• [ACTION ITEM]
This task calls for copying every line of the records that includes the word "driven".

• [INPUT RECORDS]
::::

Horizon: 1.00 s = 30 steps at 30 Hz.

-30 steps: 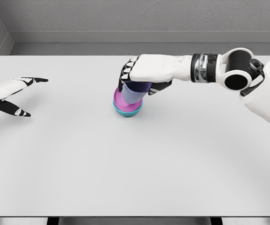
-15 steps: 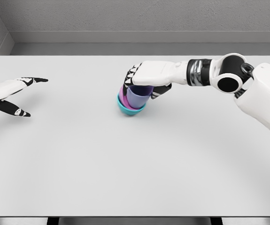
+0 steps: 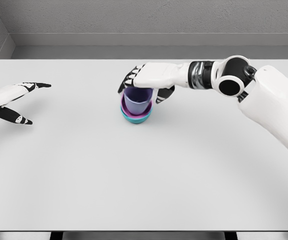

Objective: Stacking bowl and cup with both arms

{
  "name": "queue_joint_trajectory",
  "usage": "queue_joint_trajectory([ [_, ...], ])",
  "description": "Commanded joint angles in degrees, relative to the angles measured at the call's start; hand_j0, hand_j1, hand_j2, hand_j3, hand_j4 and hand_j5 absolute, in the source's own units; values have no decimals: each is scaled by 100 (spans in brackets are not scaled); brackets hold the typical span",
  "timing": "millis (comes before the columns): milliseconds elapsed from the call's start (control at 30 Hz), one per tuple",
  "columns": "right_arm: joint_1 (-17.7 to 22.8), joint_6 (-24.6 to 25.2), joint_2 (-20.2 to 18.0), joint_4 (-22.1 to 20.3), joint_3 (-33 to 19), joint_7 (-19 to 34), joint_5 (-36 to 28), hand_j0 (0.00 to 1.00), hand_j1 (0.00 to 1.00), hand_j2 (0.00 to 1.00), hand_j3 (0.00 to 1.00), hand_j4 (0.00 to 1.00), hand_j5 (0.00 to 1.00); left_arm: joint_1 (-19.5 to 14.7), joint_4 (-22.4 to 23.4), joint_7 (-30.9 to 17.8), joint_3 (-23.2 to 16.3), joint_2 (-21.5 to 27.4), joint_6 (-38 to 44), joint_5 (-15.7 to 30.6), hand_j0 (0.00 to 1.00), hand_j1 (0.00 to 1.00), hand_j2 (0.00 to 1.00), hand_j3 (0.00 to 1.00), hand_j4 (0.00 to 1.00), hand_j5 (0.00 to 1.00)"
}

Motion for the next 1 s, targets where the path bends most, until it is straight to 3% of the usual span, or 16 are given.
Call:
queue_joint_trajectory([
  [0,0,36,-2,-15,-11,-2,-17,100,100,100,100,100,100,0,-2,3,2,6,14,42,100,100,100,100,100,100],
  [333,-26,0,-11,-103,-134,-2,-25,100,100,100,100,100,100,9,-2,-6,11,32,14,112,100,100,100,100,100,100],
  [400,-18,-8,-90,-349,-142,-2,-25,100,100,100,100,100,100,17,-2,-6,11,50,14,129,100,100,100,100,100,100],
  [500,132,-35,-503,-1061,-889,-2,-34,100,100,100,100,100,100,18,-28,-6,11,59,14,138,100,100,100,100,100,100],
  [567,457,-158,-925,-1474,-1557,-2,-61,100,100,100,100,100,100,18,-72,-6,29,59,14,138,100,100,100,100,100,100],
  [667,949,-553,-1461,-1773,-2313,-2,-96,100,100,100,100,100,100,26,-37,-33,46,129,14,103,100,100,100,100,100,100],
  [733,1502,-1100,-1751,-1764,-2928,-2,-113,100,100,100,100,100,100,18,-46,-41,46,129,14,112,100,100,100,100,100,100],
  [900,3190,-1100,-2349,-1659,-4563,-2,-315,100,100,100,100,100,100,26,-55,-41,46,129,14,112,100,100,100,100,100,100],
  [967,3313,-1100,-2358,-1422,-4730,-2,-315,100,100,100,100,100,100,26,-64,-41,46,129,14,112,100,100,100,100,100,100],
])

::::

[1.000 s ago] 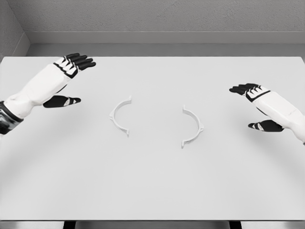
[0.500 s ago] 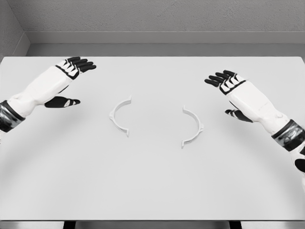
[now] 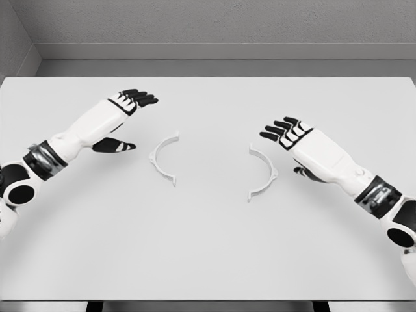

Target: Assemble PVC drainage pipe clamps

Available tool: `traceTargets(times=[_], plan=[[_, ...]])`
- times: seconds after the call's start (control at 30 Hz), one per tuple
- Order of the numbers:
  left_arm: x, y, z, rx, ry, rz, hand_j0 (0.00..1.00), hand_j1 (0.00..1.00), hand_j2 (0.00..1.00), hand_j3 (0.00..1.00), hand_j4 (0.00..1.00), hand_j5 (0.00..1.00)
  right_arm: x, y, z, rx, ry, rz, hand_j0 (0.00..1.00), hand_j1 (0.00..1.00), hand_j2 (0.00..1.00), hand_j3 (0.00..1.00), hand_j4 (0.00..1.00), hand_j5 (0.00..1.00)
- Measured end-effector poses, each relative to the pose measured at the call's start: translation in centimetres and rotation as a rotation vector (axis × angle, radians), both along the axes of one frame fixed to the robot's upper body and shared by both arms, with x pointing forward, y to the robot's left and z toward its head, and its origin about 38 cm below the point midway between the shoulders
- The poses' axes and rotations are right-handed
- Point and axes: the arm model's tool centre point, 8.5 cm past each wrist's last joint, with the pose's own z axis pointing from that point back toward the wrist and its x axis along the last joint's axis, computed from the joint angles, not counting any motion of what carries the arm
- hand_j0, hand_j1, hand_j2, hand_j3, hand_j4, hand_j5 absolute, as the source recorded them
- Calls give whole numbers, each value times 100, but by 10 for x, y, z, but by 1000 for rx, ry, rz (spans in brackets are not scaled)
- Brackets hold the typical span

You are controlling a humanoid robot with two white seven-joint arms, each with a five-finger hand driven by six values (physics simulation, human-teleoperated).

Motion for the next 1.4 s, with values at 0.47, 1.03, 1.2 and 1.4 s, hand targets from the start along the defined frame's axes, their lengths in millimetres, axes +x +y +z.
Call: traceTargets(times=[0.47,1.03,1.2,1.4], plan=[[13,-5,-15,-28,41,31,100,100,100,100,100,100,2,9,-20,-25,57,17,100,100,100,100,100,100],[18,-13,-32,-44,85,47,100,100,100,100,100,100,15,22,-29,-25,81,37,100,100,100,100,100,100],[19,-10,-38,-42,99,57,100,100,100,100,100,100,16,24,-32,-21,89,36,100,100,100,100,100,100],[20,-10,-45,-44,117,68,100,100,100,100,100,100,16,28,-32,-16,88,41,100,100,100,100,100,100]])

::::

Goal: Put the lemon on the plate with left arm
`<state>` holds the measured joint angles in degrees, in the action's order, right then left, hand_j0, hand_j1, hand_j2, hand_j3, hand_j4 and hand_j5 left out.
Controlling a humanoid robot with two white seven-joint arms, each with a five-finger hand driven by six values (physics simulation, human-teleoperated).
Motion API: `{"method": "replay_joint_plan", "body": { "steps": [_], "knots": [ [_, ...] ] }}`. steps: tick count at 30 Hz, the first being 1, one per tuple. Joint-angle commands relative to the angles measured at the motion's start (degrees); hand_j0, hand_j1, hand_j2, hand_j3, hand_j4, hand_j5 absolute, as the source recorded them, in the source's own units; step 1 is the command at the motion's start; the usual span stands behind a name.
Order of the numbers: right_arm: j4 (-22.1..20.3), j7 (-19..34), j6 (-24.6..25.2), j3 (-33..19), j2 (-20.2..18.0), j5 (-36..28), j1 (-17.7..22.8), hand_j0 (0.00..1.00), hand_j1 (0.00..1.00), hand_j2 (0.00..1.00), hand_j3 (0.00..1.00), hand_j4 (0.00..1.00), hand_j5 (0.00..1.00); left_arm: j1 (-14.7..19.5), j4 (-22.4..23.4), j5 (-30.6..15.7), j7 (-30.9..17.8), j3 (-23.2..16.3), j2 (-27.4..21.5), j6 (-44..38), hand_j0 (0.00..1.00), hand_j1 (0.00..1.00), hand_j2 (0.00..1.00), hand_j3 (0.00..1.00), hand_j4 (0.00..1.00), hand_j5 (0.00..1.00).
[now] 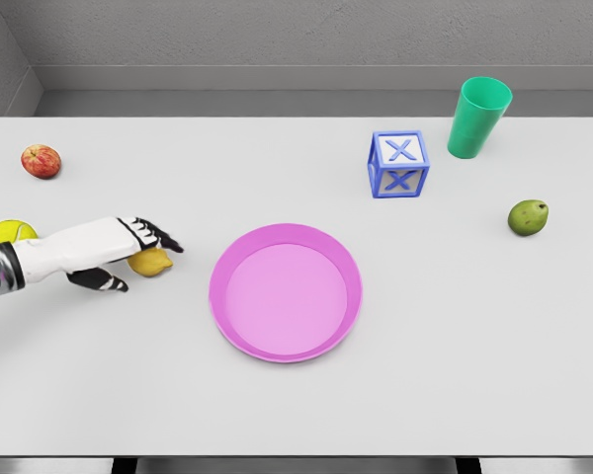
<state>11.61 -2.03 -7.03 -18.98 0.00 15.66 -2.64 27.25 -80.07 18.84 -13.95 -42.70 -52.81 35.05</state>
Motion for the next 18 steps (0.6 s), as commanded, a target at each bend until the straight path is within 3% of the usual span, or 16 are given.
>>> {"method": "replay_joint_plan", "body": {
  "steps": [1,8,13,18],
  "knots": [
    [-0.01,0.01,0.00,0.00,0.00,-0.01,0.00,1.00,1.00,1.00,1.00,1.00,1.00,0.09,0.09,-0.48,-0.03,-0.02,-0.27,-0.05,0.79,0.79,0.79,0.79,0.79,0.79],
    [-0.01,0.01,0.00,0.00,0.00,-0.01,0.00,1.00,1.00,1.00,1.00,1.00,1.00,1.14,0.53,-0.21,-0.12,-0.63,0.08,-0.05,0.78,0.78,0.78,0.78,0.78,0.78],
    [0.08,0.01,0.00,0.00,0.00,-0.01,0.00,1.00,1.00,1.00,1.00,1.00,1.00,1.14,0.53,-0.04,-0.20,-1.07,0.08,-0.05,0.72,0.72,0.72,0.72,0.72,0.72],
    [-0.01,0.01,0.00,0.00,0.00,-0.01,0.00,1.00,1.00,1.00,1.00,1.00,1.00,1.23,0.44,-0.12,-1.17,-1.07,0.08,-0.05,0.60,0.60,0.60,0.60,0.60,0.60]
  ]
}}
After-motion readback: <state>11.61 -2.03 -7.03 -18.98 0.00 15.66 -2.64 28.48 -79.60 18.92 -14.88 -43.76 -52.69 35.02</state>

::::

• [WRITTEN ANSWER]
You are controlling a humanoid robot with two white seven-joint arms, each with a five-finger hand driven by six values (physics simulation, human-teleoperated).
Controlling a humanoid robot with two white seven-joint arms, each with a five-finger hand driven by six values (physics simulation, human-teleoperated).

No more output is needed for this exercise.